WHAT TO PRODUCE: Report, in full, each line of the material below in which the string "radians" occurs.

DATA UNDER STUDY:
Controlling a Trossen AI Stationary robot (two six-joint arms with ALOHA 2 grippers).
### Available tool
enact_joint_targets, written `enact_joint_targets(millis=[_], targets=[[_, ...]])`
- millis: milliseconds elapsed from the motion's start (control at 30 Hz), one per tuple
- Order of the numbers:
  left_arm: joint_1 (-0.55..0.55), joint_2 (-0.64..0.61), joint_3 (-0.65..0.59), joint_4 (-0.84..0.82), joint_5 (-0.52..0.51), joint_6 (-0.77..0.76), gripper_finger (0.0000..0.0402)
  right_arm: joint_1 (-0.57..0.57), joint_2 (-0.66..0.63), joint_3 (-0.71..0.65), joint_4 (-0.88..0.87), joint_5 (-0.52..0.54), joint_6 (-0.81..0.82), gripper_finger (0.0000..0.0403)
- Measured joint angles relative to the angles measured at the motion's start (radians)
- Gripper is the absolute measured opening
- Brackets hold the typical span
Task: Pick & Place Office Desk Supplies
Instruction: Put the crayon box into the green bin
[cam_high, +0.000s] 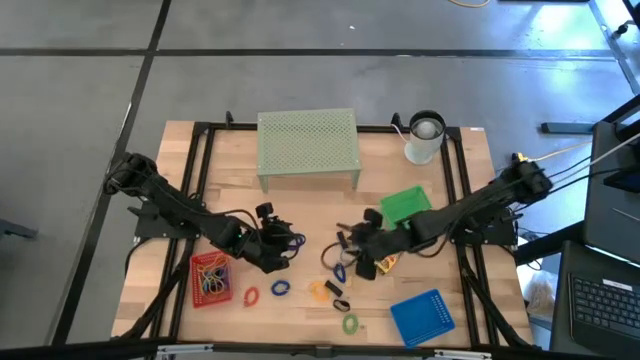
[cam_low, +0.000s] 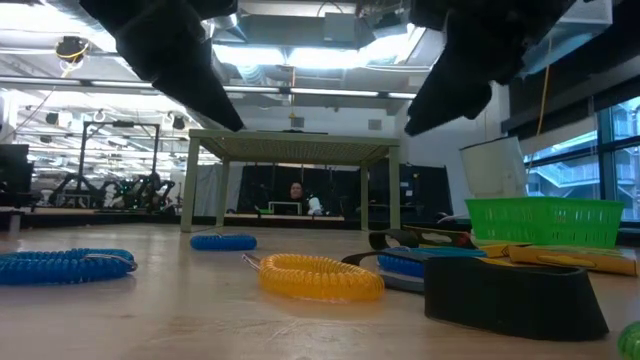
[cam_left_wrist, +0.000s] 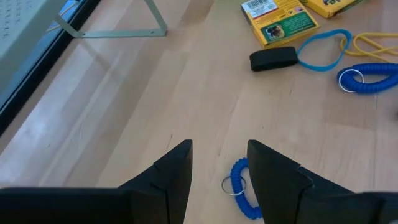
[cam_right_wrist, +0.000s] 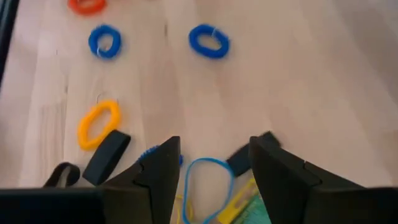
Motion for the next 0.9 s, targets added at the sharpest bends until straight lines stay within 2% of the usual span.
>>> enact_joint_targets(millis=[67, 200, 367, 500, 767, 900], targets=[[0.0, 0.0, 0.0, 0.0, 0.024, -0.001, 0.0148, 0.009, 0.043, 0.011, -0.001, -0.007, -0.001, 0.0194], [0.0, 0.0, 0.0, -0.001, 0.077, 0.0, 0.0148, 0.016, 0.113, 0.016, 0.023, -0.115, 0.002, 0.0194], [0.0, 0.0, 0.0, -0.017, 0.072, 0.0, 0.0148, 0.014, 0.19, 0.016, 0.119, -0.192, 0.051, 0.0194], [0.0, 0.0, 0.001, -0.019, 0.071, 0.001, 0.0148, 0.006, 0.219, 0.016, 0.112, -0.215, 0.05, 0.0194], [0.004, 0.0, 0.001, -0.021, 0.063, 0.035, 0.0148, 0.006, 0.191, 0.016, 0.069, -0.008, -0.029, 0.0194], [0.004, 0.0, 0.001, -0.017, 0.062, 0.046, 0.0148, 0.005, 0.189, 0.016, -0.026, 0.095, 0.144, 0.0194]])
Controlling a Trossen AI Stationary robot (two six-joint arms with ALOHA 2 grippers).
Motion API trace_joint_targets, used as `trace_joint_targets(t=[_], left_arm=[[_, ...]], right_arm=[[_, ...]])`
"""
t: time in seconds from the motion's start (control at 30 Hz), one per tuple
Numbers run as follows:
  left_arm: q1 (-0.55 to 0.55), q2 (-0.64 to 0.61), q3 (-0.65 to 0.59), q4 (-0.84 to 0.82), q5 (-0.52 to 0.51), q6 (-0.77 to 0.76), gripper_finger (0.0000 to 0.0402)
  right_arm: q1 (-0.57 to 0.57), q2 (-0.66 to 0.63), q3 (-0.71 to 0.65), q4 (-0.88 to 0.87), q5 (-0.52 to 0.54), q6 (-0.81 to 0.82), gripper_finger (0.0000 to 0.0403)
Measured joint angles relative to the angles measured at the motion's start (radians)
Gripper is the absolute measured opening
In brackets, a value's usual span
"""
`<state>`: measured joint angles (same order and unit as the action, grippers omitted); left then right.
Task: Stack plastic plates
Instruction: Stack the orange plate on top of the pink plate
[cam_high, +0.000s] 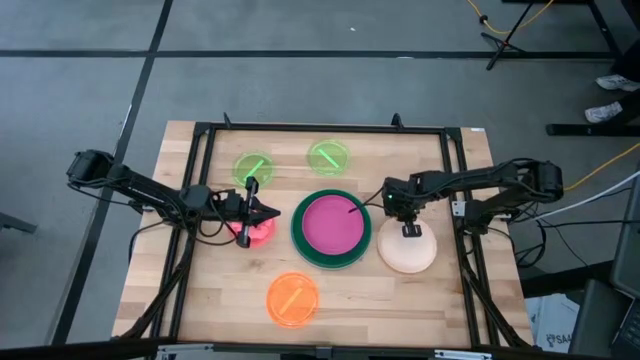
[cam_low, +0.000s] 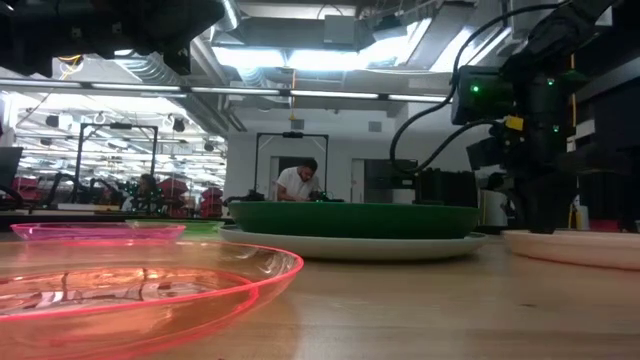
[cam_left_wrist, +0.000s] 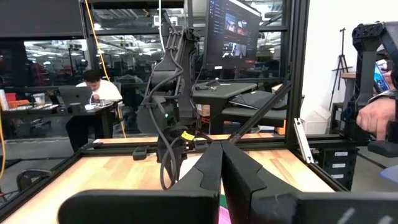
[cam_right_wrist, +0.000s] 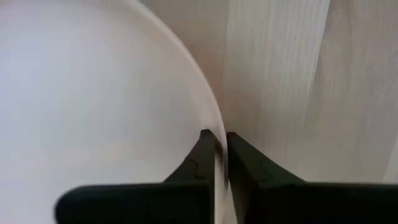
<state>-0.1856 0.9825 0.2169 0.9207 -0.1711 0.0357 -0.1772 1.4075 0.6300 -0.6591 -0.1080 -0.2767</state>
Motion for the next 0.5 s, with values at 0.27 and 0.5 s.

EXERCISE RESULT:
- Measured joint angles relative to the angles measured at the motion's start (radians)
Measured joint angles relative to the angles measured at the motion's start (radians)

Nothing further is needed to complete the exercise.